Butuh 25 menit perjalanan untuk sampai ke flat, hari sudah mulai gelap sekarang.
Mata kucingnya langsung terfokus pada boneka kelinci yang tergantung di pintu saat dirinya berjalan melewatinya.
Ingatannya tiba-tiba diserang oleh gadis yang ia ketahui bernama Hanni itu. Sudah sekitar 3 hari setelah kejadian itu Haerin tak melihat gadis itu lagi.
Tampak lampu selalu mati saat malam hari, bahkan tak ada tanda-tanda kehidupan dari dalam.

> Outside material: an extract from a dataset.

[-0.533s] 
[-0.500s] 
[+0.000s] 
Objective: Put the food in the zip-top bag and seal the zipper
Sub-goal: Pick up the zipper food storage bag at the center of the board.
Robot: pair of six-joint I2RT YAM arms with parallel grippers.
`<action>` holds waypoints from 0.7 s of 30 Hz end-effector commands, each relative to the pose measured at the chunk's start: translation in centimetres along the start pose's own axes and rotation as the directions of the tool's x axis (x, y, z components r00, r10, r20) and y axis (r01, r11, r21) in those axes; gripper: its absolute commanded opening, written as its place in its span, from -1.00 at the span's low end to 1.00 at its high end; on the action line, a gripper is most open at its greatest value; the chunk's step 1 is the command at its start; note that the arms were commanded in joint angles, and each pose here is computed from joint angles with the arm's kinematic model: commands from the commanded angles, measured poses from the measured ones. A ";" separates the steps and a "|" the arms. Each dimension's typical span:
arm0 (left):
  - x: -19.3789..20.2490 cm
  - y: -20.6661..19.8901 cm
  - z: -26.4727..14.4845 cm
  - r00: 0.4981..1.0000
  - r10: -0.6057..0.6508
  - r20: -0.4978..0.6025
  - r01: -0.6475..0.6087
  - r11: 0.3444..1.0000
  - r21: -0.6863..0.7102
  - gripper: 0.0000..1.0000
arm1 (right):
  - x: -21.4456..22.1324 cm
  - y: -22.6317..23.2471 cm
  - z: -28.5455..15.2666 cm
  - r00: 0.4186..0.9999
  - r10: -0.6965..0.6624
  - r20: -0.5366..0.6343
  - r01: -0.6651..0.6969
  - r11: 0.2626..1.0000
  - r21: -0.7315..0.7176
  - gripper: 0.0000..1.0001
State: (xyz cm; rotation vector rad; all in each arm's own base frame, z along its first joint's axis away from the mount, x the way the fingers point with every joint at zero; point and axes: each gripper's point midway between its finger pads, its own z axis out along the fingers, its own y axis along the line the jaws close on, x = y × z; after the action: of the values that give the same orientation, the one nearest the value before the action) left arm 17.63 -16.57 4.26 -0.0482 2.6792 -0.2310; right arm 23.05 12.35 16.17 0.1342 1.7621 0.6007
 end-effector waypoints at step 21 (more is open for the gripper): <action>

Haerin mengangkat bahunya acuh sebelum memasuki flatnya.
__________________
"Hah~ segarnya" gumam Haerin menggosok rambutnya yang masih basah dengan handuk kecil.
Suara dari panci di atas kompor mengingatkan bahwa dirinya tengah memasak sup ayam tadi.

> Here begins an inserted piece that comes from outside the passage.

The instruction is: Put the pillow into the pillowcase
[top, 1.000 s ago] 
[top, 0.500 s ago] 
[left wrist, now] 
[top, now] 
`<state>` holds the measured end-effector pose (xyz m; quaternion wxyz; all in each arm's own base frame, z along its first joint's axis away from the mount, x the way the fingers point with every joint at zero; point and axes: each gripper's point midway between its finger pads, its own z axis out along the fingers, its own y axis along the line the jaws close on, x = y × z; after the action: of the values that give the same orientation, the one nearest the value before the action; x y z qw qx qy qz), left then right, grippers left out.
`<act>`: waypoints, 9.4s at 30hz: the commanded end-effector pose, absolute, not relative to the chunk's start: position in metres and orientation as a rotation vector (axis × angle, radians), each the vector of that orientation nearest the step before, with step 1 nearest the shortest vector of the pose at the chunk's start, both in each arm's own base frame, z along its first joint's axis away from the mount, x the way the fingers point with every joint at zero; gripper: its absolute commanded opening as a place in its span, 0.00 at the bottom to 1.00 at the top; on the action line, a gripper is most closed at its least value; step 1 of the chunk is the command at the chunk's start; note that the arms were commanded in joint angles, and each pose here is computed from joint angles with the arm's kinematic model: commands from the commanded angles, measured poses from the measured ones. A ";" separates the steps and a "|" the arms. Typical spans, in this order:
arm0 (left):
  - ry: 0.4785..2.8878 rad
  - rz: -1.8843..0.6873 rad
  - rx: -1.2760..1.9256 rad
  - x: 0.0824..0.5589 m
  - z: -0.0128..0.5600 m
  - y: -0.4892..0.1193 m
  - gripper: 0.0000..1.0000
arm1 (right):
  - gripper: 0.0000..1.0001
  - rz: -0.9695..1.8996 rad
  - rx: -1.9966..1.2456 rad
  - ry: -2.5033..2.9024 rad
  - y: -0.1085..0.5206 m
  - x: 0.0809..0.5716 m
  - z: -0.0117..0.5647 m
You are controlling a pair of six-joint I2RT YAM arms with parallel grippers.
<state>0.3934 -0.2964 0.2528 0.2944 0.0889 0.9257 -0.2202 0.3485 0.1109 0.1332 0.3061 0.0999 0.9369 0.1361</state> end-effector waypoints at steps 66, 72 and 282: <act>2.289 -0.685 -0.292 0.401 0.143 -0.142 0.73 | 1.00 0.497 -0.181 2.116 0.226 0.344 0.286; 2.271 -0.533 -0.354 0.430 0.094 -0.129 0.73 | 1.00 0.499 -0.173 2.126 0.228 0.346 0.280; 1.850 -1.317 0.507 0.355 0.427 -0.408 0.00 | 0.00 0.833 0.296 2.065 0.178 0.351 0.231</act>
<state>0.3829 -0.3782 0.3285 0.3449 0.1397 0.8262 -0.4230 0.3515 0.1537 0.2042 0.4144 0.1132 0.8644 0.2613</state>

"Oh aku lupa!" Melempar handuknya ke atas ranjang sebelum menghampiri panci yang mengepul dengan marah di atas kompor.
"Aw!! Sial!" Ringis Haerin saat tangannya tak sengaja menyentuh telinga panci yang masih panas, dengan cepat mematikan kompor beralih pada wastafel untuk mendinginkan jarinya dengan air mengalir.

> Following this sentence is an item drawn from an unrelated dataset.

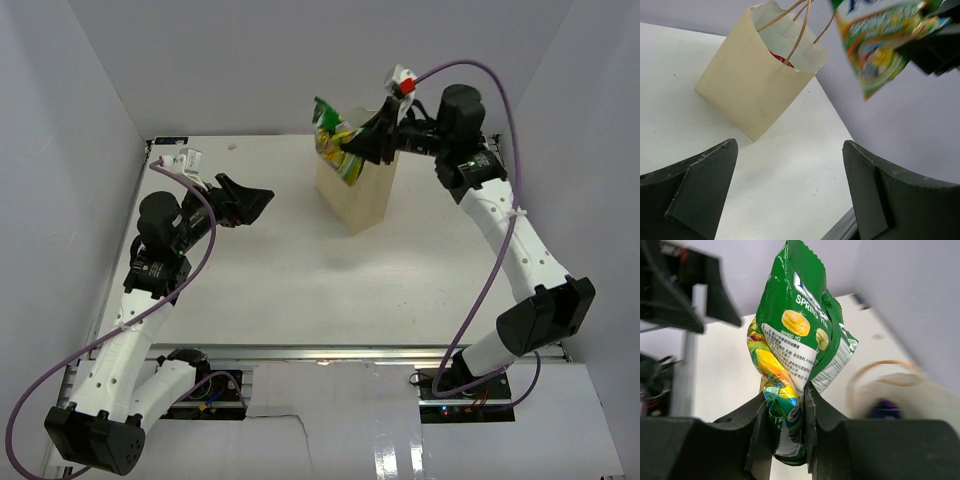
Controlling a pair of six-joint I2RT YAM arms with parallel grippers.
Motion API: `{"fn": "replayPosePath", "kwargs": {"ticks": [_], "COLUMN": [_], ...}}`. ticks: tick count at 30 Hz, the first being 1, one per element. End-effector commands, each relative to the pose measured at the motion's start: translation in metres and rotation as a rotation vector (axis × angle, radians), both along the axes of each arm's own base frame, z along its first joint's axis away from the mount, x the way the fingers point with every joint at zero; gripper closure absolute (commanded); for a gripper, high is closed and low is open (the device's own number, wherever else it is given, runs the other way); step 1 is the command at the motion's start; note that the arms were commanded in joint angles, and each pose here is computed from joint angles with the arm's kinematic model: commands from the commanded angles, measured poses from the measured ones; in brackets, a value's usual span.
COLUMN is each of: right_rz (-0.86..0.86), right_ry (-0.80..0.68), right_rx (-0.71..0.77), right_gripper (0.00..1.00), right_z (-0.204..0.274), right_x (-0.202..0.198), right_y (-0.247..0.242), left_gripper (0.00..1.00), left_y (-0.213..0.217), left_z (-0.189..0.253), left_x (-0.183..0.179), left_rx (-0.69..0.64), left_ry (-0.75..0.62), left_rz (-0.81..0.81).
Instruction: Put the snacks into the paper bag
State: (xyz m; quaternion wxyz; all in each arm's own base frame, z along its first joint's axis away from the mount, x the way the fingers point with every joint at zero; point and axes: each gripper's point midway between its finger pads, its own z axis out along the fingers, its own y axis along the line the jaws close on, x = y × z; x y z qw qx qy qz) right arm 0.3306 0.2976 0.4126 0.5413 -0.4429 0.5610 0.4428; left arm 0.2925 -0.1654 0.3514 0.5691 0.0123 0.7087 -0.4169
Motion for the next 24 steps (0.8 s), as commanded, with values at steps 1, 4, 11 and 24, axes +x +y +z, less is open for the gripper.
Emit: {"fn": "replayPosePath", "kwargs": {"ticks": [1, 4, 11, 24], "right_rz": [-0.146, -0.281, -0.519, -0.38], "right_ry": [-0.231, -0.239, -0.2, -0.138], "right_rx": [0.046, 0.048, 0.04, -0.047], "right_gripper": [0.92, 0.92, 0.92, 0.16], "right_z": [0.065, 0.071, 0.039, -0.023], "right_x": [0.017, 0.049, 0.13, 0.11], "right_y": [-0.036, -0.053, -0.065, -0.052], "left_gripper": [0.04, 0.04, 0.04, 0.04], "left_y": [0.007, 0.006, 0.007, 0.01], "left_z": [-0.027, -0.033, -0.047, -0.054], "left_x": [0.005, 0.003, -0.001, -0.004], "left_rx": [0.035, 0.024, 0.034, 0.043], "left_ry": [0.053, 0.062, 0.09, 0.095], "left_rz": [0.043, 0.036, 0.034, 0.046]}}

Jarinya tampak mulai memerah, mengambil beberapa plester yang ia simpan di laci dapur hingga tangannya tak sengaja menyentuh kotak kecil obat.
Haerin berdecak kesal saat dirinya mengingat obat-obatan yang dimaksudkan ia beli untuk gadis itu malah tak berguna, melempar obat gel yang masih baru tersebut kembali kedalam laci.
Tiga plester dengan gambar katak hijau kecil ia letakkan di atas meja, membuka plester satu persatu sebelum melilitkannya pada 3 jari di tangan kanannya yang masih terasa perih, mencegah pembengkakan yang mungkin saja muncul.
Brak!
Suara keras terdengar dari luar membuat tubuhnya terperanjat karena terkejut. Mengutuk kecil karena suara itu selalu terdengar beberapa hari belakang ini ntah dari mana.
Haerin kali ini memberanikan diri untuk pergi memeriksa keluar, namun tak ada apapun setelah ia memeriksanya.
Melihat kondisi sekitar yang sunyi seperti biasanya, namun ketika dirinya hendak masuk kembali seorang pria tiba-tiba keluar dari flat sebelah.
Tatapannya beradu dengan pria menakutkan yang kini tengah menutup pintu agak keras sebelum menguncinya dari luar. Haerin tampak tak asing dengan pria itu.
Tatapan mereka bertahan lama saat pria itu akhirnya beranjak pergi meninggalkan gadis yang mematung ditempatnya.
Apa yang dilakukan pria itu di flat Hanni?
.
.
.
.
.
.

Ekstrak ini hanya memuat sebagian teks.